[Extracted records]

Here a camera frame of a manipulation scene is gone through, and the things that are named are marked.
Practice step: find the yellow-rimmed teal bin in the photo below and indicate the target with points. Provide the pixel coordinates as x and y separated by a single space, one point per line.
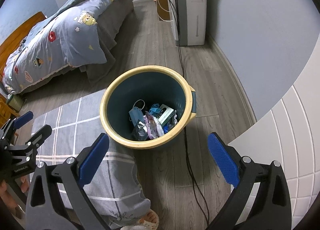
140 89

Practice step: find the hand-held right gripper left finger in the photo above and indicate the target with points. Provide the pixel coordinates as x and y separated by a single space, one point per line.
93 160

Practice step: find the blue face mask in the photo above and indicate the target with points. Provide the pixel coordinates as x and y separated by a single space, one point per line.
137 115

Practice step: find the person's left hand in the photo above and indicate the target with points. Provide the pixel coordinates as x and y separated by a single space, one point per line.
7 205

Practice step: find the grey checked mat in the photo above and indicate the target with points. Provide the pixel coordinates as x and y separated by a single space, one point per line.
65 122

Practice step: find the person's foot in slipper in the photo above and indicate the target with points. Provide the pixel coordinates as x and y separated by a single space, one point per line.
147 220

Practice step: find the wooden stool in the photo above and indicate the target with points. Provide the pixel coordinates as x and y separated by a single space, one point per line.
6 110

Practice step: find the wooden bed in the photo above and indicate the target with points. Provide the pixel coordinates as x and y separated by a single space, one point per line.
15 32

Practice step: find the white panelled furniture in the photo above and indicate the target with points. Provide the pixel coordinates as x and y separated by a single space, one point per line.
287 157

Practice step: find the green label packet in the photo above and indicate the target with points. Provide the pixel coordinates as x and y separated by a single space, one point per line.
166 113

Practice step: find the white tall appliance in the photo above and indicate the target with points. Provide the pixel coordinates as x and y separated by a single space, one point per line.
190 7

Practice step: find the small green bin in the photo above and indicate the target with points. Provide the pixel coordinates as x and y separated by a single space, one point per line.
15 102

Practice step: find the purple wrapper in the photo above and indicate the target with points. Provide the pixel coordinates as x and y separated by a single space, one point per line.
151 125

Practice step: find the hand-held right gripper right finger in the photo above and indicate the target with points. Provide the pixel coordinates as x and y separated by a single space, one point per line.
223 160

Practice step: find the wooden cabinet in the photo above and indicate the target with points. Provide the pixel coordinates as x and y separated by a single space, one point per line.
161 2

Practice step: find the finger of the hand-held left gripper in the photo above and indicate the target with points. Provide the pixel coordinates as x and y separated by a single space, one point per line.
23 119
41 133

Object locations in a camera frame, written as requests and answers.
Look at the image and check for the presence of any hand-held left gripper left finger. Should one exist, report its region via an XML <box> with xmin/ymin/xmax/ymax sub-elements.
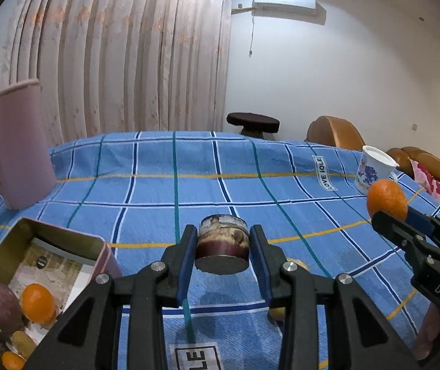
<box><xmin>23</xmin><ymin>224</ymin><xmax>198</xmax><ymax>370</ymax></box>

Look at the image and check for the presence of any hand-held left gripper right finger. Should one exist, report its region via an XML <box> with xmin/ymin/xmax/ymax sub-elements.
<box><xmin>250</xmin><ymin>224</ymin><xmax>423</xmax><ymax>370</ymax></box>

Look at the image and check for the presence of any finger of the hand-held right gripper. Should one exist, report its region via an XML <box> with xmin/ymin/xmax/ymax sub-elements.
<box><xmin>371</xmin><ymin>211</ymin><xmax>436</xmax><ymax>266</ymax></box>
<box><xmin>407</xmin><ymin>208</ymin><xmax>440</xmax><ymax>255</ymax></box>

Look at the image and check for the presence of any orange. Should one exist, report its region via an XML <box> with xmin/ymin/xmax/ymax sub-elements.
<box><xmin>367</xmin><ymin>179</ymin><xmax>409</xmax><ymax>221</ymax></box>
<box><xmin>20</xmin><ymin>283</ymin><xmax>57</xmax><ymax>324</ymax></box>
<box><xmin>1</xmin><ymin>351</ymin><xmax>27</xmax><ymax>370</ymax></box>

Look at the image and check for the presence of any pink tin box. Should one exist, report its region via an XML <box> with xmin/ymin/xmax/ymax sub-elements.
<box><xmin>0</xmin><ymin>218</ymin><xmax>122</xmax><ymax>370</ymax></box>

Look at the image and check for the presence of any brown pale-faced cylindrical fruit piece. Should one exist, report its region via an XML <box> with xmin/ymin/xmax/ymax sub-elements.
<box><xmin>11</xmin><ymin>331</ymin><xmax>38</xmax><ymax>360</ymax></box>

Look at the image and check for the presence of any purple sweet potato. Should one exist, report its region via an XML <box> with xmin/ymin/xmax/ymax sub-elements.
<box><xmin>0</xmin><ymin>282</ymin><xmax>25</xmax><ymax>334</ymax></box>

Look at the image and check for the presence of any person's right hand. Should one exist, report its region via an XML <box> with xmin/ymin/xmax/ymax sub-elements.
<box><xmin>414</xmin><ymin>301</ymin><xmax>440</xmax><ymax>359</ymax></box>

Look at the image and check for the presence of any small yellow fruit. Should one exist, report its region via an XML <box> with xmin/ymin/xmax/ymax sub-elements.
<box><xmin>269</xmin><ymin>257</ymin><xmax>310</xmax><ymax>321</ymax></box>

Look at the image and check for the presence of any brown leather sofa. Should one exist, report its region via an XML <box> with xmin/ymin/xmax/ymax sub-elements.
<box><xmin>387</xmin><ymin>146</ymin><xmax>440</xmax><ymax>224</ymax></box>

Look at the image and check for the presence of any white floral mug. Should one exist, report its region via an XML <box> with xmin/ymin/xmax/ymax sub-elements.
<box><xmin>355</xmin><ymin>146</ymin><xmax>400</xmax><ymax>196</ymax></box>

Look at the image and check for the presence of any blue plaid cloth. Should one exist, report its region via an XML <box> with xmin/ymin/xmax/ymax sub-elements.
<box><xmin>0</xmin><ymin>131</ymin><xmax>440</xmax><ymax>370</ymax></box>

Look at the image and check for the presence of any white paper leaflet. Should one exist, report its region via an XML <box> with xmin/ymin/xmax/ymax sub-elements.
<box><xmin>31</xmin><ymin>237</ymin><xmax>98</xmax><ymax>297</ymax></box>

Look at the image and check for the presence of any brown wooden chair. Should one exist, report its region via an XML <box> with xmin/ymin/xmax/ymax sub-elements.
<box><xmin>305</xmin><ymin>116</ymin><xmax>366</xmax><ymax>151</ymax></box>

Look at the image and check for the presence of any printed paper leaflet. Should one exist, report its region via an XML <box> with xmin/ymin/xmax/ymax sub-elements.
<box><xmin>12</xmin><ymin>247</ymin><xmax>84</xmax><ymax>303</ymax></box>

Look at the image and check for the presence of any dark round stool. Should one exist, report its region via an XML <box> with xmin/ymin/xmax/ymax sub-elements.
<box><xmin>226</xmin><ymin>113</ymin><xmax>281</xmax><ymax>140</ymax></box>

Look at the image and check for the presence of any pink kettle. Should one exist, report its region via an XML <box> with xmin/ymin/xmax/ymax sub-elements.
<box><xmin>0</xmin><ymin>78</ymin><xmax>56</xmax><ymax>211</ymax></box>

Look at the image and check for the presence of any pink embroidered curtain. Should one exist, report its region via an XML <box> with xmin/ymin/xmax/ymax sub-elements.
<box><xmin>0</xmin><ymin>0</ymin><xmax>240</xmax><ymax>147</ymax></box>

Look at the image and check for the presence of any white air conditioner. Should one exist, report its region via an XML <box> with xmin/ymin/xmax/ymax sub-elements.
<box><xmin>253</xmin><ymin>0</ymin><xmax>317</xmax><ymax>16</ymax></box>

== PROBLEM ==
In the records above, find each line that mentions the word "camera", and copy it.

== ANSWER FOR THE TASK ==
Here a camera frame of a manipulation scene is gone through, and the things that are named are marked.
Object locations in a camera frame, written as requests and answers.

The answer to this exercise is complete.